In Brasilien hat Fleury jahrzehntelang an der Spitze des zehnköpfigen Ensembles Bixiga 70 gestanden. Seit 2022 streckt er in der freien Szene Deutschlands die Fühler aus. Revoada verspricht, das Beste beider Welten zu sein. »Aufgenommen in Brasilien«, deklariert der Promo-Text, »ist es das Ergebnis zahlreicher Streifzüge durch funkige Flohmärkte, um alte Vinyls und Vintage-Kulturgüter aufzusaugen, und eines neuen Lebens in Berlin«.
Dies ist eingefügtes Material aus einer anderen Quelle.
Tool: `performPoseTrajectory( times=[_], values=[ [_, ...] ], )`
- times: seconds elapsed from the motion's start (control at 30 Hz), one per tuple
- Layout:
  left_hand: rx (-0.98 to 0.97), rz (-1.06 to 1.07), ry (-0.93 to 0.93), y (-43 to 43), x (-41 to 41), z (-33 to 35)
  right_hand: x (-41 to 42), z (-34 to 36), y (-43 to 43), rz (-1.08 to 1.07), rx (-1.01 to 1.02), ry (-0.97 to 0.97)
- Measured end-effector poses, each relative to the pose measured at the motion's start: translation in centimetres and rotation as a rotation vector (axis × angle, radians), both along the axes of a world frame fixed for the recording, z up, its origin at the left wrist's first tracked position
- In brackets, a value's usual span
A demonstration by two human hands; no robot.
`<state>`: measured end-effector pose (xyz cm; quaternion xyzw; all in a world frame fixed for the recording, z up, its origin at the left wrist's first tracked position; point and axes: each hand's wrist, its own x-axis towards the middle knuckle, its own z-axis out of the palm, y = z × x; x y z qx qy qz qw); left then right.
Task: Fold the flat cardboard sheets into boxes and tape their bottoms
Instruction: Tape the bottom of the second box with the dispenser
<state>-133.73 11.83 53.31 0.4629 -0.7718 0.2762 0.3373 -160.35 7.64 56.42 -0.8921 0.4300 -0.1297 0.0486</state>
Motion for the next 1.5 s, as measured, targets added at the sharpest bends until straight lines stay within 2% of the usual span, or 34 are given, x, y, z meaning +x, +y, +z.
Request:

Fleury bedient nostalgische Klänge – unter anderem Fender Rhodes, Hammond und Korg –, ohne je der Schwermut anheimzufallen. Revoada bietet schillernden Jazz-Funk, ist aber eher gestimmt wie anatolischer Psych-Rock und nimmt zugleich Anleihen bei Thelonious Monk. Fleury spielt mit Referenzen, hält jedoch Distanz zu ihnen. In einem rezenten Interview hat er nahegelegt, dass sich Bedeutungen und Anspielungen auf soziale Verhältnisse in seiner Musik bestenfalls rückblickend ergeben. Und wenn sich etwas zeigt, bleibt ein unvollständiger Rest. Das macht Revoada zu einer Art feinem Wimmelbild. Der Reiz liegt darin, dass man es nie ganz in den Blick bekommt.